── DATA IN THIS EXERCISE

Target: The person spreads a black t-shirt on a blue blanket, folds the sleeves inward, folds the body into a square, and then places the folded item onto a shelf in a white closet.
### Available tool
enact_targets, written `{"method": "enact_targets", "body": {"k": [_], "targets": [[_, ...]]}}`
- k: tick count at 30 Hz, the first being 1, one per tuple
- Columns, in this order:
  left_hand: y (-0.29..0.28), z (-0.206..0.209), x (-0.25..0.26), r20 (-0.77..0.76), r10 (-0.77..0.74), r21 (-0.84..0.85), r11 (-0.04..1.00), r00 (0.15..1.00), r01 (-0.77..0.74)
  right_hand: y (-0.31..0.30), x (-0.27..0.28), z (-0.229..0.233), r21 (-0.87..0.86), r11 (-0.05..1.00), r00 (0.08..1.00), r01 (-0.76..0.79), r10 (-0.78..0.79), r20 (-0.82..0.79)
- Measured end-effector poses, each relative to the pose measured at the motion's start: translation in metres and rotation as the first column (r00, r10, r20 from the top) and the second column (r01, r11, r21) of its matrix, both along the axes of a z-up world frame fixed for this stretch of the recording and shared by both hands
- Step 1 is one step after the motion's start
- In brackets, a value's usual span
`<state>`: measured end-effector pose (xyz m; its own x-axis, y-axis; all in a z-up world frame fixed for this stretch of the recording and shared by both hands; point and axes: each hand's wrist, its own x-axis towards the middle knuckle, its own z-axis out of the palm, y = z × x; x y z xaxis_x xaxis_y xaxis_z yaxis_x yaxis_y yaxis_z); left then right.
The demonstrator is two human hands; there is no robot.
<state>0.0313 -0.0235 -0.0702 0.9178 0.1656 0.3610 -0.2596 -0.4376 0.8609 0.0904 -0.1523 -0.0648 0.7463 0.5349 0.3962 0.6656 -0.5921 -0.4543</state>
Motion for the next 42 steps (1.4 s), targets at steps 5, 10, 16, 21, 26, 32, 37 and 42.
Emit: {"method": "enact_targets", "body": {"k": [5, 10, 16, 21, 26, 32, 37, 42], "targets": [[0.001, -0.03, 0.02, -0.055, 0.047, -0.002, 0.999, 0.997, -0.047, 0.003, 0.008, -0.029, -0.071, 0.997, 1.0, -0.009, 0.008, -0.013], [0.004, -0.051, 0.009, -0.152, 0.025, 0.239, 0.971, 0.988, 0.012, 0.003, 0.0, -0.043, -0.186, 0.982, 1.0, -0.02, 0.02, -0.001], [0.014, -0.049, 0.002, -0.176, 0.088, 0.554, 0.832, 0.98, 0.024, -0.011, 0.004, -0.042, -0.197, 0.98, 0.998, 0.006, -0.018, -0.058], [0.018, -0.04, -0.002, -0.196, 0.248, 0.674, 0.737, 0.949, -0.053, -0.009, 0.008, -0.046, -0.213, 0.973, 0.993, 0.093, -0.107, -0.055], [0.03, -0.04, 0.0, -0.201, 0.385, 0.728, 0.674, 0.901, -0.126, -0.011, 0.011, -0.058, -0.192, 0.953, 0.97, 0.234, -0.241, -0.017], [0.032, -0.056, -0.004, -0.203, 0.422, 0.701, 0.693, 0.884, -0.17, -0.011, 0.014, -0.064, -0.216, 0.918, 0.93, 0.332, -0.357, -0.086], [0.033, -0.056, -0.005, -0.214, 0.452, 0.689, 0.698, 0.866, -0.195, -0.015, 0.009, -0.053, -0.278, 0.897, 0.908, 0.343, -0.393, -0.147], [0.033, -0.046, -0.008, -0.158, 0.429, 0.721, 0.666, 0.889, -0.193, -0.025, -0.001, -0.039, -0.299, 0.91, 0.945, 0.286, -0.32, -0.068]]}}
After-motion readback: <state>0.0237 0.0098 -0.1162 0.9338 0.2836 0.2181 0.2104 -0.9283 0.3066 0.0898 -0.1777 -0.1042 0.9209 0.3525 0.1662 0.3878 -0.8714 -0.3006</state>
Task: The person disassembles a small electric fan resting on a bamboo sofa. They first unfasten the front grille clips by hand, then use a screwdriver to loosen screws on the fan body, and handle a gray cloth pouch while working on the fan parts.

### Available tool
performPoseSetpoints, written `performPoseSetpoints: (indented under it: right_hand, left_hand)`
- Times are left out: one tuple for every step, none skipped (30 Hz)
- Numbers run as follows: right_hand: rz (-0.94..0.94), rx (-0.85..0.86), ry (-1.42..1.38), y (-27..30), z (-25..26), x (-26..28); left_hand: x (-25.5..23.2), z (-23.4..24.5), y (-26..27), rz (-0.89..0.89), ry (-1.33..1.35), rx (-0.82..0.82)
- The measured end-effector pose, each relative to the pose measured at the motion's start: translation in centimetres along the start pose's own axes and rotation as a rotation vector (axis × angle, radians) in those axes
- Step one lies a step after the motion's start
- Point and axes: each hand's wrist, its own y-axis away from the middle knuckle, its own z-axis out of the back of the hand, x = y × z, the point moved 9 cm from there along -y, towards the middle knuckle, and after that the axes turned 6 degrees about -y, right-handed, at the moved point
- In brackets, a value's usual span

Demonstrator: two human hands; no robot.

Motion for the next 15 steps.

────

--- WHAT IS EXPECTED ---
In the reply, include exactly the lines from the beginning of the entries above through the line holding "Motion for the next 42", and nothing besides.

--- WRITTEN RESPONSE ---
Target: The person spreads a black t-shirt on a blue blanket, folds the sleeves inward, folds the body into a square, and then places the folded item onto a shelf in a white closet.
### Available tool
enact_targets, written `{"method": "enact_targets", "body": {"k": [_], "targets": [[_, ...]]}}`
- k: tick count at 30 Hz, the first being 1, one per tuple
- Columns, in this order:
  left_hand: y (-0.29..0.28), z (-0.206..0.209), x (-0.25..0.26), r20 (-0.77..0.76), r10 (-0.77..0.74), r21 (-0.84..0.85), r11 (-0.04..1.00), r00 (0.15..1.00), r01 (-0.77..0.74)
  right_hand: y (-0.31..0.30), x (-0.27..0.28), z (-0.229..0.233), r21 (-0.87..0.86), r11 (-0.05..1.00), r00 (0.08..1.00), r01 (-0.76..0.79), r10 (-0.78..0.79), r20 (-0.82..0.79)
- Measured end-effector poses, each relative to the pose measured at the motion's start: translation in metres and rotation as the first column (r00, r10, r20 from the top) and the second column (r01, r11, r21) of its matrix, both along the axes of a z-up world frame fixed for this stretch of the recording and shared by both hands
- Step 1 is one step after the motion's start
- In brackets, a value's usual span
`<state>`: measured end-effector pose (xyz m; its own x-axis, y-axis; all in a z-up world frame fixed for this stretch of the recording and shared by both hands; point and axes: each hand's wrist, its own x-axis towards the middle knuckle, its own z-axis out of the palm, y = z × x; x y z xaxis_x xaxis_y xaxis_z yaxis_x yaxis_y yaxis_z); left then right.
The demonstrator is two human hands; there is no robot.
<state>0.0313 -0.0235 -0.0702 0.9178 0.1656 0.3610 -0.2596 -0.4376 0.8609 0.0904 -0.1523 -0.0648 0.7463 0.5349 0.3962 0.6656 -0.5921 -0.4543</state>
Motion for the next 42 steps (1.4 s), targets at steps 5, 10, 16, 21, 26, 32, 37 and 42.

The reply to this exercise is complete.